Francia volvió a vivir ayer otra trágica jornada de violencia yihadista, con un atentado perpetrado por un lobo solitario contra una fábrica de productos químicos cerca de Lyon que se saldó con una víctima mortal, la primera persona decapitada en Francia en un ataque terrorista, y dos heridos. El ministro de Interior, Bernard Cazeneuve, declaró la alerta máxima en la región de Ródano-Alpes por ataques terroristas, una situación recurrente desde los atentados contra Charlie Hebdo el pasado enero y que evidencia las enormes dificultades que tiene el país con el extremismo islamista.

François Hollande tuvo que volver de urgencia desde Bruselas para hacer frente a la enésima crisis terrorista en lo que va de año. Por la mañana, un hombre estrelló una camioneta contra la fábrica química norteamericana Air Products, en Saint-Quentin-Fallavier, cerca de Lyon, en el departamento de Isère, con la que solía acudir a la planta. El terrorista, identificado como Yasin Salhi y vecino de los alrededores de Lyon, secuestró y decapitó antes a su jefe, Hervé C., gerente de Colicom, la empresa de reparto en la que trabajaba desde marzo, y llevó su cadáver en el automóvil. Al llegar a la fábrica, colgó su cabeza en la valla de acceso a la factoría, junto a dos banderas con inscripciones en árabe. El cuerpo apareció a unos metros, y no lejos, un cuchillo.

La macabra puesta en escena de la primera decapitación registrada en Francia en un ataque terrorista remite al método empleado en Siria e Irak por el Estado Islámico. Tras esto, el asaltante abrió bombonas de gas, probablemente con la intención de hacer saltar la fábrica por los aires, pero provocó una explosión de poca intensidad, que hirió a dos personas.

La planta química está clasificada de «riesgo bajo», ya que si bien tiene explosivos de carácter industrial, la cantidad de materiales peligrosos es muy limitado. Aún así, el Gobierno reforzó las medidas de seguridad en este tipo de plantas, y la empresa lo hizo en sus factorías en todo el mundo.
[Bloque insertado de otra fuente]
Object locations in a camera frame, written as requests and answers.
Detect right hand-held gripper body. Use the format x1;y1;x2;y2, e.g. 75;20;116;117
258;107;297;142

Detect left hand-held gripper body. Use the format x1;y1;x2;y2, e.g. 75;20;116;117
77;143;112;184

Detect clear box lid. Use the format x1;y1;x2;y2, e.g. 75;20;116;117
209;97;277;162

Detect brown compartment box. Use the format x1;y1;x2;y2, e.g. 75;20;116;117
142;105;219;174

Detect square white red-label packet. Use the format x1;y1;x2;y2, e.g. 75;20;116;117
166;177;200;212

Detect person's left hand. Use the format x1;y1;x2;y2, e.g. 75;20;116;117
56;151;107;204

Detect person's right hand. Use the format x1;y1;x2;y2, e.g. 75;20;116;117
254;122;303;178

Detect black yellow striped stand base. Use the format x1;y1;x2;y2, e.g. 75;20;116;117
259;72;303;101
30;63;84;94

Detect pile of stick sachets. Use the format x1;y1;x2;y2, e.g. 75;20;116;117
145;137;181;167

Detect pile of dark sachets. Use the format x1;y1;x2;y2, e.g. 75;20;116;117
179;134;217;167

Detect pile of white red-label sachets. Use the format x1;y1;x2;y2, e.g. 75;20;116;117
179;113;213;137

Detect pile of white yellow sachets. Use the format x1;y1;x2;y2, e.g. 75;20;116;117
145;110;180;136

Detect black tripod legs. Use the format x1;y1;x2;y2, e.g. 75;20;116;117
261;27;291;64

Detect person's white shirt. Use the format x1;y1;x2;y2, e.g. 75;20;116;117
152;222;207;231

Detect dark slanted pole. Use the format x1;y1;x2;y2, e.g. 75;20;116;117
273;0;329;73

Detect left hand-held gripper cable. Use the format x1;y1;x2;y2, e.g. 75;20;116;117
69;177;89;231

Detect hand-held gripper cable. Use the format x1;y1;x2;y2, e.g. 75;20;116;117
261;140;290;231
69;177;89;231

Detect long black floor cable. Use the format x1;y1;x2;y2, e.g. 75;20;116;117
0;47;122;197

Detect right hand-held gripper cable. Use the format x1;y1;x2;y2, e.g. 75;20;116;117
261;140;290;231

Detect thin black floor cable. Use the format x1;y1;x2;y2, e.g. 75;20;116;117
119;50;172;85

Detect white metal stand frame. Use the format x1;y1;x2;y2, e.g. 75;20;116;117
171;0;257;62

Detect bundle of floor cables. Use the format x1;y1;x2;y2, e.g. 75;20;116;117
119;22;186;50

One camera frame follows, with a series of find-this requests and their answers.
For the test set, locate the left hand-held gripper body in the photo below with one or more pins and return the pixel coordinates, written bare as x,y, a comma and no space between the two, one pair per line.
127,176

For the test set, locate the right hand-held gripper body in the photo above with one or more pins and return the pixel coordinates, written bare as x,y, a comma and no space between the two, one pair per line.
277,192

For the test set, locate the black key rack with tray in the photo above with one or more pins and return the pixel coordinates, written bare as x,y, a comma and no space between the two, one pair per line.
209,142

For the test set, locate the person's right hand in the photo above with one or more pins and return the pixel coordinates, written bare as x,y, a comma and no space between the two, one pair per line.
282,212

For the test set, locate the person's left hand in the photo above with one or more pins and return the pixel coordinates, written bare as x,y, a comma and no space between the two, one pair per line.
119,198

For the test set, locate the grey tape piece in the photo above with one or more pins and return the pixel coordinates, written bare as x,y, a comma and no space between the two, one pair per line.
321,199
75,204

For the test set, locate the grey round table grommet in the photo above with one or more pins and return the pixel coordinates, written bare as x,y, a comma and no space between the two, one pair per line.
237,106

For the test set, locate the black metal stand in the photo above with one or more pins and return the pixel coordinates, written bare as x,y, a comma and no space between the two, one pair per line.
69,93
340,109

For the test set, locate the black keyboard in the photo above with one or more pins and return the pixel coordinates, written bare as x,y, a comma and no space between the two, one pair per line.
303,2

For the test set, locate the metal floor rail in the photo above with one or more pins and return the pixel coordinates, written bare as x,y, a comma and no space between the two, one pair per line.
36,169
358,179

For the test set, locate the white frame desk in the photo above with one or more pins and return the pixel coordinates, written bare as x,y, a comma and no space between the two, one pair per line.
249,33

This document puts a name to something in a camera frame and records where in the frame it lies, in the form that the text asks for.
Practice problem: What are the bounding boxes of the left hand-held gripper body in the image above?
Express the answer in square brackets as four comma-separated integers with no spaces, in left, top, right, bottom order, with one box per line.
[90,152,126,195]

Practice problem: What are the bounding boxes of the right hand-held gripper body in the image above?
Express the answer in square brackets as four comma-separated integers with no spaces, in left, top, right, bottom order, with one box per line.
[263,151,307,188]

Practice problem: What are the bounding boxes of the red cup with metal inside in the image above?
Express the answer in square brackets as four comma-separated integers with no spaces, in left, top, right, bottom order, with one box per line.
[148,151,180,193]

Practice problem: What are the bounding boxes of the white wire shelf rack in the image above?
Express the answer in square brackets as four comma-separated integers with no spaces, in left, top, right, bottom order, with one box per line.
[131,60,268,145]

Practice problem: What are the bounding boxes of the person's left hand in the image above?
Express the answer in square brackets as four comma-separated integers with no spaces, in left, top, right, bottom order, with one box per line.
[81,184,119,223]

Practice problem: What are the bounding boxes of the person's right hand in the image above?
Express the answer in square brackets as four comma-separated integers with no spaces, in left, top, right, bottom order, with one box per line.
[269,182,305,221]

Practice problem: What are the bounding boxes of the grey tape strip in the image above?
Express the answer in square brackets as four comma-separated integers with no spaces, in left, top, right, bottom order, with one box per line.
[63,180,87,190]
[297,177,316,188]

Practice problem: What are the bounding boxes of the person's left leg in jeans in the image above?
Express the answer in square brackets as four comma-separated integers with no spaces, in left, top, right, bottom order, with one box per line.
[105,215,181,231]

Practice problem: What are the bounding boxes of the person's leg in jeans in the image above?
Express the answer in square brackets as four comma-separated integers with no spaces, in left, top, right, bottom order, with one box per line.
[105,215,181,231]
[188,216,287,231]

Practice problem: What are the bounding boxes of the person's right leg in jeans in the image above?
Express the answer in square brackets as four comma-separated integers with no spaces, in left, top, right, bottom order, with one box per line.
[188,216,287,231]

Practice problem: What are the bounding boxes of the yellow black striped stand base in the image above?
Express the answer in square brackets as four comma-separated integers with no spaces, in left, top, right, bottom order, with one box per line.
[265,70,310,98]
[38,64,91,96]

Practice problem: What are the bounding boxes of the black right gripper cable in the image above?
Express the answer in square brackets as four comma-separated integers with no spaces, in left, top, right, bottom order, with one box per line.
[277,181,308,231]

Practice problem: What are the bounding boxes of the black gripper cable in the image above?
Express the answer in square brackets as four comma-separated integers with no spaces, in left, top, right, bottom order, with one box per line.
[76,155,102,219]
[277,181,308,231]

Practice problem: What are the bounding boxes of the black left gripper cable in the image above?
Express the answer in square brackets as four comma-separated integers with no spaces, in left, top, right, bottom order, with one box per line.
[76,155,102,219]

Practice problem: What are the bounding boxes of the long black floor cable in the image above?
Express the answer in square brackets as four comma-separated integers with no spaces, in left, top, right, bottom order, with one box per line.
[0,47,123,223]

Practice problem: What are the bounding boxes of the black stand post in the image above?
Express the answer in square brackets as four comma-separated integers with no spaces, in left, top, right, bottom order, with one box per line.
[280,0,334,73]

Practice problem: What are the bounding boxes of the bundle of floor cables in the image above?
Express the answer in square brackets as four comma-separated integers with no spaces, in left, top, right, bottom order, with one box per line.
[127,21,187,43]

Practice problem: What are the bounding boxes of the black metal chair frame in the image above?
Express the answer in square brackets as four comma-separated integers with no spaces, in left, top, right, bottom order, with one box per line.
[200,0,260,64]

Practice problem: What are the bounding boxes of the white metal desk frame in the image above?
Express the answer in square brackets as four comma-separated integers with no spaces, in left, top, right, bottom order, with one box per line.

Lobo solitario y un director chií

Según Bernard Cazeneuve, el principal sospechoso del atentado, Yasin Salhi, había sido investigado en el 2006 por su pertenencia al salafismo, una rama del islam suní especialmente radical originaria de Arabia Saudí. Sin embargo, la investigación al terrorista, que fue detenido después del ataque tras ser reducido por un bombero mientras gritaba «Alá es grande», fue cerrada en el 2008 por falta de pruebas. Salhi, de 35 años, podría haber contado con la ayuda de su esposa y hermana, que fueron detenidas, y de un tercer individuo, también arrestado, que se habría encargado de evaluar el objetivo del ataque. La explicación de por qué atentar contra Air Product podría ser que está dirigida desde julio del 2014 por un industrial iraní chií, Seifi Ghasemi, aunque ciudadano de Estados Unidos. Además, el grupo industrial firmó en abril un importante contrato con la petroquímica Saudi Aramco.

Aunque Hollande confirmó tras reunir de urgencia un gabinete de crisis que el acto es «de naturaleza terrorista», todo apunta a la figura del lobo solitario. Aún así, el Gobierno decretó la alerta máxima en la región durante tres días. Hollande aseguró que se iba a contar con todos los medios disponibles para devolver la tranquilidad a la zona. Por su parte, el primer ministro, Manuel Valls, acortó su viaje a Latinoamérica para regresar a Francia, y las principales organizaciones musulmanas condenaron el atentado e hicieron un llamamiento a «la vigilancia, la unidad y la solidaridad».